* [PATCH AUTOSEL 6.19-5.10] s390/purgatory: Add -Wno-default-const-init-unsafe to KBUILD_CFLAGS
[not found] <20260211123112.1330287-1-sashal@kernel.org>
@ 2026-02-11 12:30 ` Sasha Levin
2026-02-11 12:30 ` [PATCH AUTOSEL 6.19] ACPI: scan: Use async schedule function in acpi_scan_clear_dep_fn() Sasha Levin
1 sibling, 0 replies; 2+ messages in thread
From: Sasha Levin @ 2026-02-11 12:30 UTC (permalink / raw)
To: patches, stable
Cc: Heiko Carstens, Sasha Levin, pjw, palmer, aou, nathan, gor, ardb,
samitolvanen, linux-riscv, llvm
From: Heiko Carstens <hca@linux.ibm.com>
[ Upstream commit b4780fe4ddf04b51127a33d705f4a2e224df00fa ]

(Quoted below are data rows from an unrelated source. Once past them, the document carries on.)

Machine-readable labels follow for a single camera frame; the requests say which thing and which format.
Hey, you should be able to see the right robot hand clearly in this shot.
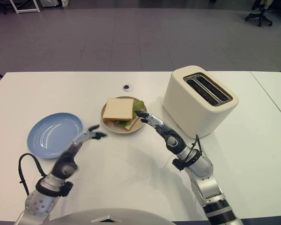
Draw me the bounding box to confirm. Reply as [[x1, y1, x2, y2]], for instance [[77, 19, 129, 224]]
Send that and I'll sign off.
[[134, 110, 193, 162]]

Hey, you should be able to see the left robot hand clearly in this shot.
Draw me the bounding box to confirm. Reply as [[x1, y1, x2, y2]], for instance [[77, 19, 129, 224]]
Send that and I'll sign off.
[[49, 125, 108, 184]]

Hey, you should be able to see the blue plate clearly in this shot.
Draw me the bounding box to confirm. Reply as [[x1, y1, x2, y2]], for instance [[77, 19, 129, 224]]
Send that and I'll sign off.
[[27, 112, 84, 159]]

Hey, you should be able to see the bread slice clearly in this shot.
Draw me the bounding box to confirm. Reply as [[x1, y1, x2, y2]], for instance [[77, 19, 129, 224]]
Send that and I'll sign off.
[[102, 97, 134, 122], [121, 116, 141, 131]]

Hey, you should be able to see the cream toaster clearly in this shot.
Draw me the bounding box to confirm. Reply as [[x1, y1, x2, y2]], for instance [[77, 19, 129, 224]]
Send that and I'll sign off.
[[163, 66, 239, 139]]

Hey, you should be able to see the green lettuce leaf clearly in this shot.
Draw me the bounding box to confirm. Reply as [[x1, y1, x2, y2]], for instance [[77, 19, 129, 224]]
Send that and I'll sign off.
[[113, 99, 145, 128]]

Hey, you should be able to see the beige plate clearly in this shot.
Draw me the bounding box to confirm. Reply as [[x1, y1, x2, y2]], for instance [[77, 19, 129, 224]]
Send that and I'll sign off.
[[100, 96, 148, 135]]

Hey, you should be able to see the robot body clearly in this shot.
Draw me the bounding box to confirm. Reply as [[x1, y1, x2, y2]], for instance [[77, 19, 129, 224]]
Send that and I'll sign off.
[[42, 207, 213, 225]]

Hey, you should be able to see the black office chair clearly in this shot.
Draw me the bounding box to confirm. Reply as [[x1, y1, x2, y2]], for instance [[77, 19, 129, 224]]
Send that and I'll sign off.
[[245, 0, 274, 27]]

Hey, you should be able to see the black cable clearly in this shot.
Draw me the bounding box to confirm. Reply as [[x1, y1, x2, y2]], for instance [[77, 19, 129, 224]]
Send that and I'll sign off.
[[182, 134, 205, 165], [18, 153, 47, 195]]

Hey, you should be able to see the white metal frame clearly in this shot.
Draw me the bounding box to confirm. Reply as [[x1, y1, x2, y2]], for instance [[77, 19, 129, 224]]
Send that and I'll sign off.
[[8, 0, 41, 15]]

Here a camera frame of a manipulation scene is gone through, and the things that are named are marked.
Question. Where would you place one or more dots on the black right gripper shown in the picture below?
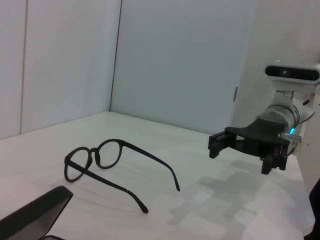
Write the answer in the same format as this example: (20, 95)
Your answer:
(262, 135)

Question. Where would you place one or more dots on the black round glasses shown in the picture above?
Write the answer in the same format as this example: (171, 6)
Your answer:
(93, 151)

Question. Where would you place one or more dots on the black glasses case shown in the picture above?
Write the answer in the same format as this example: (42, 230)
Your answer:
(32, 215)

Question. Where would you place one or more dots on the dark robot base part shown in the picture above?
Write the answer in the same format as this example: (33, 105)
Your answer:
(315, 207)

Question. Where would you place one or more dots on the right wrist camera housing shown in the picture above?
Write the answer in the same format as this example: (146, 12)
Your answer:
(290, 72)

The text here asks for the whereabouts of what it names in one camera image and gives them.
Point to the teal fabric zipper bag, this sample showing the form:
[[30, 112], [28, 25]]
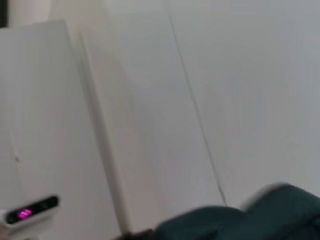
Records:
[[250, 220]]

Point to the dark background panel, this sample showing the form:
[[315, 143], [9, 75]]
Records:
[[3, 12]]

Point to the silver head depth camera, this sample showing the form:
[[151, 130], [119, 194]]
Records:
[[27, 212]]

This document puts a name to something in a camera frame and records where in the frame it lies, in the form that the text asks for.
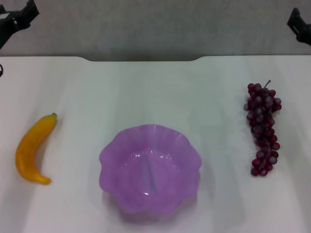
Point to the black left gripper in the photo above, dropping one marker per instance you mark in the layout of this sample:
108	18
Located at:
7	26

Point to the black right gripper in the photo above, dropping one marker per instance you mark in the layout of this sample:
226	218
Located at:
306	35

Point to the dark red grape bunch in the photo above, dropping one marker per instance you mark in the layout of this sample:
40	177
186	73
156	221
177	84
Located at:
263	121

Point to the yellow banana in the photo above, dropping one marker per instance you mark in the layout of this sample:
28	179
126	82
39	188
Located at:
26	150

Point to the purple wavy-rim plastic bowl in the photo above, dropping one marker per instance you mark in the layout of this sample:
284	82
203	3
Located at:
150	170

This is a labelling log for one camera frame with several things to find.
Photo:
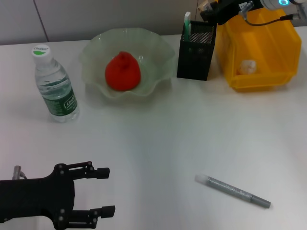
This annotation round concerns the yellow plastic storage bin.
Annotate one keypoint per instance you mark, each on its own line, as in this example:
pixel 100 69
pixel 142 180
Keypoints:
pixel 259 48

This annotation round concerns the clear green-label water bottle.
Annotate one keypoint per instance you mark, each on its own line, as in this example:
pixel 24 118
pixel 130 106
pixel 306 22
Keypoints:
pixel 57 95

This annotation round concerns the pale green wavy glass bowl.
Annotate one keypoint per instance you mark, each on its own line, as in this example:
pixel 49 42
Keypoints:
pixel 96 57

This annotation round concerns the black mesh pen holder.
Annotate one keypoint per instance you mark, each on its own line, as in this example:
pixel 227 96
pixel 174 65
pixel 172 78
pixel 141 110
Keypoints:
pixel 194 60

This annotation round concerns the mint green pen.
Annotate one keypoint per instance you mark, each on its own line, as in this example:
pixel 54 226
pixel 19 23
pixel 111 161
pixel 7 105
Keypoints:
pixel 187 26

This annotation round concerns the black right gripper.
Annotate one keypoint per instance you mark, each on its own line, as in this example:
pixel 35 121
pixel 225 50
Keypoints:
pixel 237 7

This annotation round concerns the orange knitted toy fruit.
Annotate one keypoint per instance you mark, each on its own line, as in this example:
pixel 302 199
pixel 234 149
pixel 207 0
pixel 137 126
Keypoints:
pixel 123 74

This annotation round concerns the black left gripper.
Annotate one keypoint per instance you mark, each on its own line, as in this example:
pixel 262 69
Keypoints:
pixel 36 198

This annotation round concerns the white paper ball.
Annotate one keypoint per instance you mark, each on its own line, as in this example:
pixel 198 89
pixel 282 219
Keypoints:
pixel 247 67

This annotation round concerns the grey marker pen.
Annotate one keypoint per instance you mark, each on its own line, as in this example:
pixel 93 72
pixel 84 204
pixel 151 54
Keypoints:
pixel 230 190

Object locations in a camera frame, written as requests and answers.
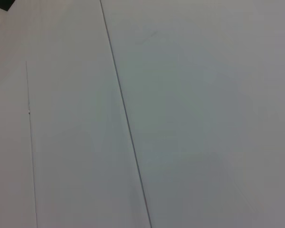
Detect black flat panel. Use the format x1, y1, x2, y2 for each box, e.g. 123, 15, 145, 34
0, 0, 16, 11

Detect thin black divider strip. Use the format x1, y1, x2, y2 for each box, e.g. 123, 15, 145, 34
99, 0, 153, 228

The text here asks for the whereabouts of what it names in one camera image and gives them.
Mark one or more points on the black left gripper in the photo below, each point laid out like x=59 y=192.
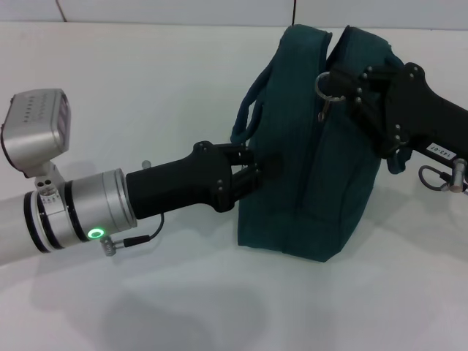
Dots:
x=175 y=186

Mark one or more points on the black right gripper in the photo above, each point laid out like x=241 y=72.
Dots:
x=431 y=117

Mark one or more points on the dark teal insulated lunch bag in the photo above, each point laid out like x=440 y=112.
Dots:
x=292 y=175

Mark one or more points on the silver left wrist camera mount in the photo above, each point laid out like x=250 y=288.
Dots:
x=33 y=128

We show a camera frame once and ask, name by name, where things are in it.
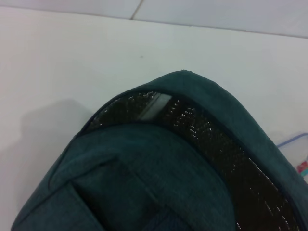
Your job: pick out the teal insulated lunch bag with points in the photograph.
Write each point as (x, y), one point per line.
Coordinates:
(168, 168)

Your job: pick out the clear food container blue rim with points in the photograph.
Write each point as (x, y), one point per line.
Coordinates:
(297, 149)

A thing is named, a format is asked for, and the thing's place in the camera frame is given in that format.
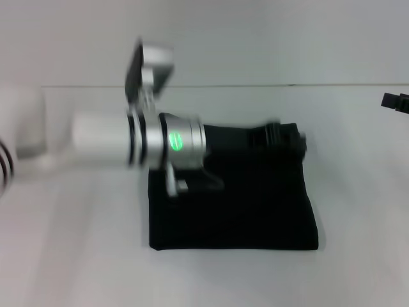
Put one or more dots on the black shirt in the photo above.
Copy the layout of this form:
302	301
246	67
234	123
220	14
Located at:
239	208

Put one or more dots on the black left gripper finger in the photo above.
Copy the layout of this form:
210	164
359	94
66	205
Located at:
278	136

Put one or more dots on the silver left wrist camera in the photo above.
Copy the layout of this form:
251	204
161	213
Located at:
150	76

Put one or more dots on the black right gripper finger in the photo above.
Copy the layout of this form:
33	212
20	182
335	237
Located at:
396	102

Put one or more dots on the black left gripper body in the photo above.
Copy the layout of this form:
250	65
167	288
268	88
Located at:
227	139

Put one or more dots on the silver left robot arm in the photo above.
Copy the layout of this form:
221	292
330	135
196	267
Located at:
128	137

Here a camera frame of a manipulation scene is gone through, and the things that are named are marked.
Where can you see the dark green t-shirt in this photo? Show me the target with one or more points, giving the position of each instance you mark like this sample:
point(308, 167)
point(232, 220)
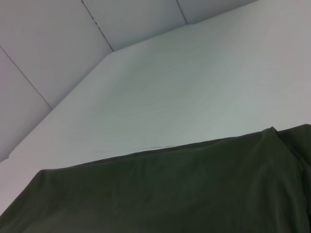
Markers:
point(170, 189)

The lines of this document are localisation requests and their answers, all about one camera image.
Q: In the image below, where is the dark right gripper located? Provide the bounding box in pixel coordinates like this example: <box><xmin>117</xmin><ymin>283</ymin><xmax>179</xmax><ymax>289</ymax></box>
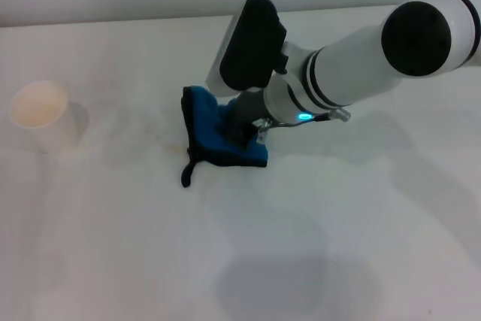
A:
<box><xmin>214</xmin><ymin>89</ymin><xmax>271</xmax><ymax>150</ymax></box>

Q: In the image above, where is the blue rag with black trim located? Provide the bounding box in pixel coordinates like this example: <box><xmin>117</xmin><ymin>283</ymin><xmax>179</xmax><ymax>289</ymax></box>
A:
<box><xmin>181</xmin><ymin>85</ymin><xmax>270</xmax><ymax>189</ymax></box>

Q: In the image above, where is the white paper cup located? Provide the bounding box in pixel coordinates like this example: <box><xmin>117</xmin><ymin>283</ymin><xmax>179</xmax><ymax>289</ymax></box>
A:
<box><xmin>9</xmin><ymin>80</ymin><xmax>90</xmax><ymax>155</ymax></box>

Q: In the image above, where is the grey wrist cable with connectors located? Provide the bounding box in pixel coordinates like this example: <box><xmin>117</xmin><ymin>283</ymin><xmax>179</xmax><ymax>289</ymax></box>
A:
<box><xmin>253</xmin><ymin>108</ymin><xmax>352</xmax><ymax>144</ymax></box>

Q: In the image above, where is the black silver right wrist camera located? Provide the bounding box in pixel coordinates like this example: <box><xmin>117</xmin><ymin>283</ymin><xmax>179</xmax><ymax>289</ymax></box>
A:
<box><xmin>204</xmin><ymin>0</ymin><xmax>289</xmax><ymax>98</ymax></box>

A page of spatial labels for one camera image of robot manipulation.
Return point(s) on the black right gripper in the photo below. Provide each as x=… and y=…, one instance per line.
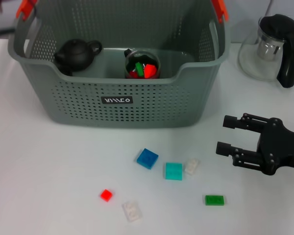
x=275, y=147

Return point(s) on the bright red slope brick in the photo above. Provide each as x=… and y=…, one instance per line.
x=150, y=71

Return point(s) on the green translucent stepped brick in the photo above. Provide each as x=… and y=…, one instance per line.
x=139, y=68

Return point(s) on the dark red long brick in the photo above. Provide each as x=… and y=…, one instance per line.
x=133, y=74

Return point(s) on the grey perforated storage basket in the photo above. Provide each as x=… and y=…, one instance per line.
x=149, y=107

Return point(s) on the black clay teacup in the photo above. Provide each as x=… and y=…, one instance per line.
x=66, y=71

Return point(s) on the white two-stud brick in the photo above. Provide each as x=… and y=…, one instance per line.
x=192, y=166
x=131, y=211

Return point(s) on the green two-stud brick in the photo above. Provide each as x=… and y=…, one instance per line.
x=214, y=200

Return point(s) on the teal square brick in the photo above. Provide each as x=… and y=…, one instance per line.
x=173, y=171

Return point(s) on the blue square brick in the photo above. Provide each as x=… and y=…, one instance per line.
x=147, y=158

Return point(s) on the small red square brick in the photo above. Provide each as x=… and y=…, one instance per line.
x=106, y=195

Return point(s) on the black clay teapot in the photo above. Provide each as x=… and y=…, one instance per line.
x=76, y=52

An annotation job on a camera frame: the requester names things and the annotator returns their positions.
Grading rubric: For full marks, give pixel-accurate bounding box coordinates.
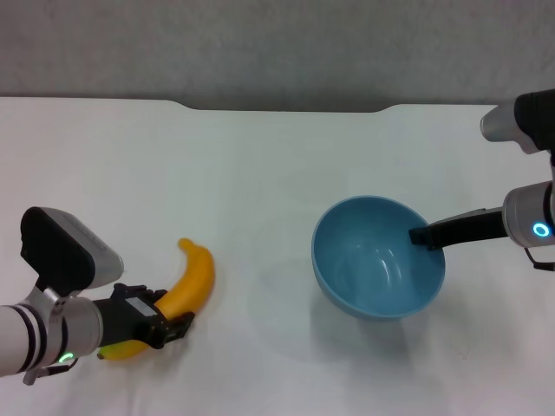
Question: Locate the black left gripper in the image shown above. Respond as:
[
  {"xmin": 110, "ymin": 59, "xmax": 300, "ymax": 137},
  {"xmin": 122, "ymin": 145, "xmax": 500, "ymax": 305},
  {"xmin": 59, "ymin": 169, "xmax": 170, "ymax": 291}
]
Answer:
[{"xmin": 94, "ymin": 283, "xmax": 196, "ymax": 350}]

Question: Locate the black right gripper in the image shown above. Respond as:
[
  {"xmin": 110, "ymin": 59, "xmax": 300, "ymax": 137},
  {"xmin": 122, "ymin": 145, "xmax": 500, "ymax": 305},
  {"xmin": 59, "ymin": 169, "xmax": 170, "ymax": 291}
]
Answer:
[{"xmin": 409, "ymin": 207, "xmax": 507, "ymax": 251}]

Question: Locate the yellow banana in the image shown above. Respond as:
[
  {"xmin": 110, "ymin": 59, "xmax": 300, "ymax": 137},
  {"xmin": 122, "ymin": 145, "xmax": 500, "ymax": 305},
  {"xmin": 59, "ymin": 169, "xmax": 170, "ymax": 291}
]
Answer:
[{"xmin": 95, "ymin": 237, "xmax": 217, "ymax": 361}]

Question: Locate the blue ceramic bowl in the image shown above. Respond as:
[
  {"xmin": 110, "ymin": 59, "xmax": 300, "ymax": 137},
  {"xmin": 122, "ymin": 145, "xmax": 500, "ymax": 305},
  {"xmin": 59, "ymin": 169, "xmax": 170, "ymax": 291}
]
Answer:
[{"xmin": 310, "ymin": 195, "xmax": 447, "ymax": 322}]

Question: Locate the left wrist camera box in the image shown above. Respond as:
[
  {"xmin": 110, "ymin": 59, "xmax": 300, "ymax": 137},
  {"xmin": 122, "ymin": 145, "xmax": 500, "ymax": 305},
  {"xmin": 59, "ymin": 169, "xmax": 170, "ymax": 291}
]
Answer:
[{"xmin": 19, "ymin": 206, "xmax": 125, "ymax": 299}]

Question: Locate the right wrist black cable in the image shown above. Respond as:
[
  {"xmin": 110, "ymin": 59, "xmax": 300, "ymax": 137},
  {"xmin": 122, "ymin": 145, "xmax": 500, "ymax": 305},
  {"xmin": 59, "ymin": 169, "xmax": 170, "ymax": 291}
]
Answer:
[{"xmin": 522, "ymin": 245, "xmax": 555, "ymax": 273}]

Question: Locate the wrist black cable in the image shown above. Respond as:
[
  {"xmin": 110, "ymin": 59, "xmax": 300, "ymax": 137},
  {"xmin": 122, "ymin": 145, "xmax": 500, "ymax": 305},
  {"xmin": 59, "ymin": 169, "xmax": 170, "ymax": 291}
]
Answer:
[
  {"xmin": 22, "ymin": 359, "xmax": 80, "ymax": 386},
  {"xmin": 522, "ymin": 245, "xmax": 555, "ymax": 273}
]

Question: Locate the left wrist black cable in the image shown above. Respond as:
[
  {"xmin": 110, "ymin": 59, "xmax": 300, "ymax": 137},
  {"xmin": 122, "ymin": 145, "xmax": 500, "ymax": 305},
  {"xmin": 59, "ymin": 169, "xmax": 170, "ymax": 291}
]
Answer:
[{"xmin": 22, "ymin": 359, "xmax": 80, "ymax": 386}]

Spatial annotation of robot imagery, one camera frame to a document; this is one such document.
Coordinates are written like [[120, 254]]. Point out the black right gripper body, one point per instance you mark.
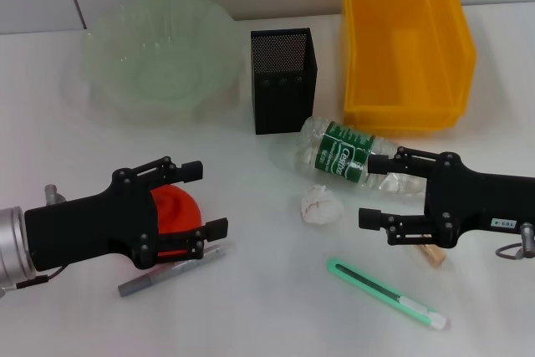
[[480, 202]]

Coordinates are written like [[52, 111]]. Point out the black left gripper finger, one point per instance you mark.
[[215, 229], [190, 171]]

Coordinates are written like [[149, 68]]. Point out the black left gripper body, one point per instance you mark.
[[92, 223]]

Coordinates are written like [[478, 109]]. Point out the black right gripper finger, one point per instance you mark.
[[372, 218], [380, 164]]

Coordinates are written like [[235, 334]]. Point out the red funnel-shaped object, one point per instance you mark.
[[175, 210]]

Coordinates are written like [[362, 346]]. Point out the clear green-label water bottle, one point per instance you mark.
[[334, 148]]

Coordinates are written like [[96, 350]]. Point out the white paper ball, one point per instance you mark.
[[319, 204]]

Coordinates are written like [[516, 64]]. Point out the green utility knife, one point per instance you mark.
[[376, 290]]

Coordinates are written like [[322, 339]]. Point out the grey marker pen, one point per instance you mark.
[[138, 286]]

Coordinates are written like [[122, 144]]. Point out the green glass fruit plate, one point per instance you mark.
[[159, 60]]

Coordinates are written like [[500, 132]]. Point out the black mesh pen holder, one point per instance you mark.
[[284, 98]]

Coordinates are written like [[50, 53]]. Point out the left gripper silver plug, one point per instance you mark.
[[53, 195]]

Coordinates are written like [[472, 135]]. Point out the gripper silver plug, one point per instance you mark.
[[528, 240], [53, 195]]

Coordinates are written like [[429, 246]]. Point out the right gripper silver plug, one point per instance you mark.
[[528, 240]]

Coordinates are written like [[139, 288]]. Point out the small beige cork cylinder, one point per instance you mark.
[[434, 256]]

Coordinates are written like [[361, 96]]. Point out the yellow plastic bin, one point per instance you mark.
[[401, 60]]

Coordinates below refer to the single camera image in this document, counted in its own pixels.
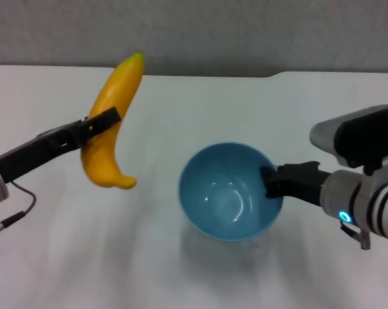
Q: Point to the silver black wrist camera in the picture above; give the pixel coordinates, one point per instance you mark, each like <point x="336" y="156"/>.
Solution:
<point x="357" y="135"/>

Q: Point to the yellow plastic banana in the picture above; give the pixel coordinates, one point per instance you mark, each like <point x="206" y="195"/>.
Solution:
<point x="116" y="87"/>

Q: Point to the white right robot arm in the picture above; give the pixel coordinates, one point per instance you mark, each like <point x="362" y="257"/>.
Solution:
<point x="386" y="209"/>

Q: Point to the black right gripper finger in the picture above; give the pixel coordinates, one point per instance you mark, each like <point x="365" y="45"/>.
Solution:
<point x="272" y="181"/>

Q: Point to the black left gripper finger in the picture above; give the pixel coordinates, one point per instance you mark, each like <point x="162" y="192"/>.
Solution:
<point x="100" y="124"/>

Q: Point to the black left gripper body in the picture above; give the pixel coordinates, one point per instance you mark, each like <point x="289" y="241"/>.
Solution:
<point x="39" y="151"/>

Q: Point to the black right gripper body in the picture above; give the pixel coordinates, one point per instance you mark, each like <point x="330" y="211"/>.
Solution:
<point x="303" y="183"/>

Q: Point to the blue plastic bowl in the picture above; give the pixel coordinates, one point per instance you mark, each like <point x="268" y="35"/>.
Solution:
<point x="219" y="209"/>

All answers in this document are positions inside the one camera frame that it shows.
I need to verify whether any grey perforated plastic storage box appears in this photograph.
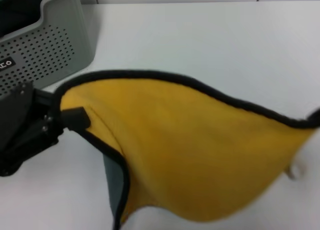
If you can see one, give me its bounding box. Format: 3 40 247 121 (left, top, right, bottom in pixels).
0 0 99 99

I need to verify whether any black white-print box label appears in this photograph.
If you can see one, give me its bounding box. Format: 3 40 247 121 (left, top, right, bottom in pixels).
0 57 16 70

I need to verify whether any yellow towel with black edge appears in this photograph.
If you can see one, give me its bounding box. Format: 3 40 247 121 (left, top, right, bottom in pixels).
55 69 320 230

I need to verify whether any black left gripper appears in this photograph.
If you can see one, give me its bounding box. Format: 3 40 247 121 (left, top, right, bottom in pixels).
0 81 91 178

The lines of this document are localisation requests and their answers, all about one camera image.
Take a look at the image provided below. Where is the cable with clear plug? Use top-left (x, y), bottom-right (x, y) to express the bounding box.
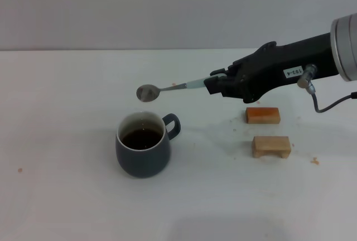
top-left (296, 64), bottom-right (357, 113)

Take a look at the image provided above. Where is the dark grey ceramic coffee cup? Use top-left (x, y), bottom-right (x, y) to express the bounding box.
top-left (115, 112), bottom-right (182, 179)

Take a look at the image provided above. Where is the stained orange wooden block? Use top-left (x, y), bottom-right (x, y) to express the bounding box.
top-left (245, 107), bottom-right (281, 125)

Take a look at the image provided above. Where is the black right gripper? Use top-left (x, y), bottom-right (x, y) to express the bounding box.
top-left (204, 32), bottom-right (340, 105)

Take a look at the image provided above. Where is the metal spoon light blue handle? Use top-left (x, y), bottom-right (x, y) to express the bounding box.
top-left (136, 77), bottom-right (209, 103)

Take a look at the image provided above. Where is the light wooden notched block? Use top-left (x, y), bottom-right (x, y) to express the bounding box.
top-left (252, 136), bottom-right (292, 158)

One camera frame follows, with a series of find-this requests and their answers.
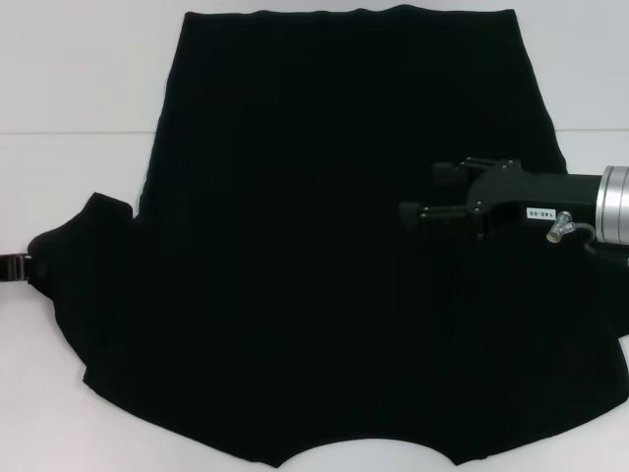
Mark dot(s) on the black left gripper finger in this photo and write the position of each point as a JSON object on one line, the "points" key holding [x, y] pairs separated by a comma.
{"points": [[14, 267]]}

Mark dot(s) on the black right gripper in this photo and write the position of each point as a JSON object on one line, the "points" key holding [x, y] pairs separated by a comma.
{"points": [[531, 199]]}

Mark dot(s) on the black shirt with FREE print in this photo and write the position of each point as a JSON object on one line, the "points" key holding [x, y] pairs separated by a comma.
{"points": [[314, 236]]}

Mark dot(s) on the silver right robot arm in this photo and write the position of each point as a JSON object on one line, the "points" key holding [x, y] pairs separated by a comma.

Add -Wno-default-const-init-unsafe to purgatory KBUILD_CFLAGS, similar
to scripts/Makefile.extrawarn, since clang generates warnings for the
dummy variable in typecheck():
CC arch/s390/purgatory/purgatory.o
arch/s390/include/asm/ptrace.h:221:9: warning: default initialization of an object of type 'typeof (regs->psw)' (aka 'const psw_t') leaves the object uninitialized [-Wdefault-const-init-var-unsafe]
221 | return psw_bits(regs->psw).pstate;
| ^
arch/s390/include/asm/ptrace.h:98:2: note: expanded from macro 'psw_bits'
98 | typecheck(psw_t, __psw); \
| ^
include/linux/typecheck.h:11:12: note: expanded from macro 'typecheck'
11 | typeof(x) __dummy2; \
| ^
Signed-off-by: Heiko Carstens <hca@linux.ibm.com>
Signed-off-by: Sasha Levin <sashal@kernel.org>
---
LLM Generated explanations, may be completely bogus:
Now I have a thorough understanding. Let me compile my analysis.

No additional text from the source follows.